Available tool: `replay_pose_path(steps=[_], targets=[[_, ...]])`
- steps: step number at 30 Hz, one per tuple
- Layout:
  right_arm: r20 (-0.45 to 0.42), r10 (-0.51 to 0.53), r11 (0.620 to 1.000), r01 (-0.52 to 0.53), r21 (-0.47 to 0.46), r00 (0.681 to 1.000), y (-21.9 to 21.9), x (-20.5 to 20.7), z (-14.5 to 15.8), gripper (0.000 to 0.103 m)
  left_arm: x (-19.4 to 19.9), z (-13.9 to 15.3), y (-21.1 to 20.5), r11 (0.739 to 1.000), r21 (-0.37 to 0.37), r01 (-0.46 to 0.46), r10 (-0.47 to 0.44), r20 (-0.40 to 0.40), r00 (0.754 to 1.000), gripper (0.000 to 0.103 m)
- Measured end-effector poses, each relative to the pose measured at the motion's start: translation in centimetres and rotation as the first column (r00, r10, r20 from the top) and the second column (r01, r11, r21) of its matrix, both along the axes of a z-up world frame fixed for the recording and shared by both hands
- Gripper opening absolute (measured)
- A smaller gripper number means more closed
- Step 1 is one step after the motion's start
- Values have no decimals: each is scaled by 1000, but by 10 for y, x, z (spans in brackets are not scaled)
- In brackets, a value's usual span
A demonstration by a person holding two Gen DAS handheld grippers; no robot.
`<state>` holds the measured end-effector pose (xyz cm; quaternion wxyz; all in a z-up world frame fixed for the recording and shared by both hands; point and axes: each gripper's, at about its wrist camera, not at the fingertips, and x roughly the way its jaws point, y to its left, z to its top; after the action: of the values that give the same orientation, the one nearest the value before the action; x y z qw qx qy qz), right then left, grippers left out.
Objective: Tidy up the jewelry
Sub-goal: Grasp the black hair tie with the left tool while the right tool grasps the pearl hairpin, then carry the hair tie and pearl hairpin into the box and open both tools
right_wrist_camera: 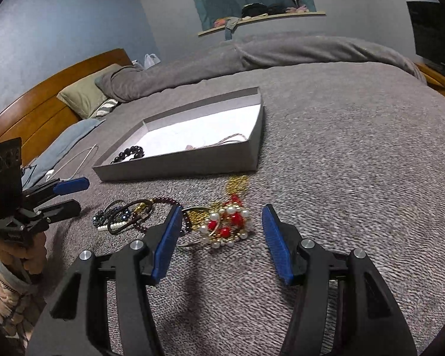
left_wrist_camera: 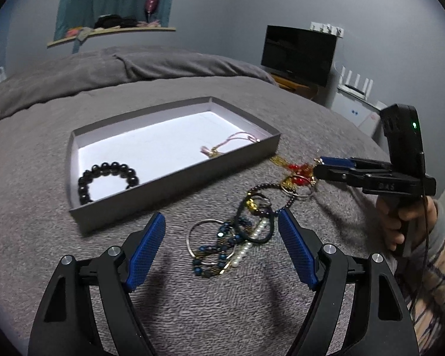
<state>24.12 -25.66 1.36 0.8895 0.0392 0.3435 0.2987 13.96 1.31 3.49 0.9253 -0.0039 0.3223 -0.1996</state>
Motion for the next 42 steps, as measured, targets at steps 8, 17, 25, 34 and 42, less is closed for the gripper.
replay_pose_path(steps=[8,17,25,34,42], targets=[[-33,25,1000,-24,18,999,3,4,-4,38,3,-4,-16,999,14,34,-34,-7,999,79],[-9,20,999,-20,29,1000,-1,1,1,38,7,-12,-44,995,66,78,-78,-8,997,77],[2,4,999,-4,41,1000,-11,-2,5,38,8,-20,-68,984,103,146,-144,-30,989,42],[18,2,999,-3,43,1000,-14,-4,10,38,19,-26,-68,984,140,107,-100,-57,993,4],[25,-5,998,3,57,1000,-15,-4,13,38,10,-1,-55,991,54,126,-127,3,992,4]])
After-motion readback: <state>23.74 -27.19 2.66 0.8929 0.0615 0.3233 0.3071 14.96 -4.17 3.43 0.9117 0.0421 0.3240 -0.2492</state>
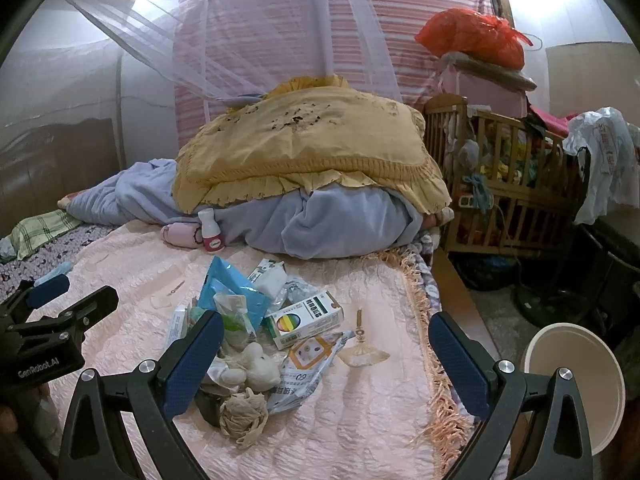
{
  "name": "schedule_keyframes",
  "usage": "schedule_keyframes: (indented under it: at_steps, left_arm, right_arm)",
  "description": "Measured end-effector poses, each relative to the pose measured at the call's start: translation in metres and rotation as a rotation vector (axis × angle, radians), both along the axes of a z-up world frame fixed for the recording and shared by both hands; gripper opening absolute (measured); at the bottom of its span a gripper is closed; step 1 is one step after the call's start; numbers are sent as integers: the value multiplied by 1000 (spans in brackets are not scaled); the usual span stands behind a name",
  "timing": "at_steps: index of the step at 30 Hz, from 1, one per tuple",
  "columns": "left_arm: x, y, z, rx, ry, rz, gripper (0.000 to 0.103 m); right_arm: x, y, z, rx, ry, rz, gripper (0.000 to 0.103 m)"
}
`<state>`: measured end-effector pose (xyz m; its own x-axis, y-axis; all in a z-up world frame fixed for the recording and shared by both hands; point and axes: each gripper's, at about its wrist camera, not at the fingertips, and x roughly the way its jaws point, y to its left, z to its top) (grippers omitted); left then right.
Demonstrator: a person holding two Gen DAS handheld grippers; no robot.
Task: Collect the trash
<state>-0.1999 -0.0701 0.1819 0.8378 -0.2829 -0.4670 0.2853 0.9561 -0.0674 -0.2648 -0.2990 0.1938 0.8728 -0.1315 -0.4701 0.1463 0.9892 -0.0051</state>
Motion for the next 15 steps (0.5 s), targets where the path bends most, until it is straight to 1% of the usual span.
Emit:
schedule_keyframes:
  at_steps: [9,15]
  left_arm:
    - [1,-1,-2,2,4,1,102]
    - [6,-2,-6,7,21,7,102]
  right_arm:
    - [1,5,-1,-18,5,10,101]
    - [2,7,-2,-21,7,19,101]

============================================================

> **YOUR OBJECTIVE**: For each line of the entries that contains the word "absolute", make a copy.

> **RESULT OF THE TASK**:
- Gripper opening absolute (measured)
  "description": "Measured end-effector poses, each relative to the pose measured at the call's start: translation in metres and rotation as a rotation vector (axis × angle, radians), both along the axes of a z-up world frame fixed for the recording and shared by both hands; gripper opening absolute (measured); at the bottom of its span a gripper is closed; step 1 is one step after the call's start; numbers are sent as integers: the value multiplied by 1000 (spans in brackets are not scaled); the usual span stands behind a name",

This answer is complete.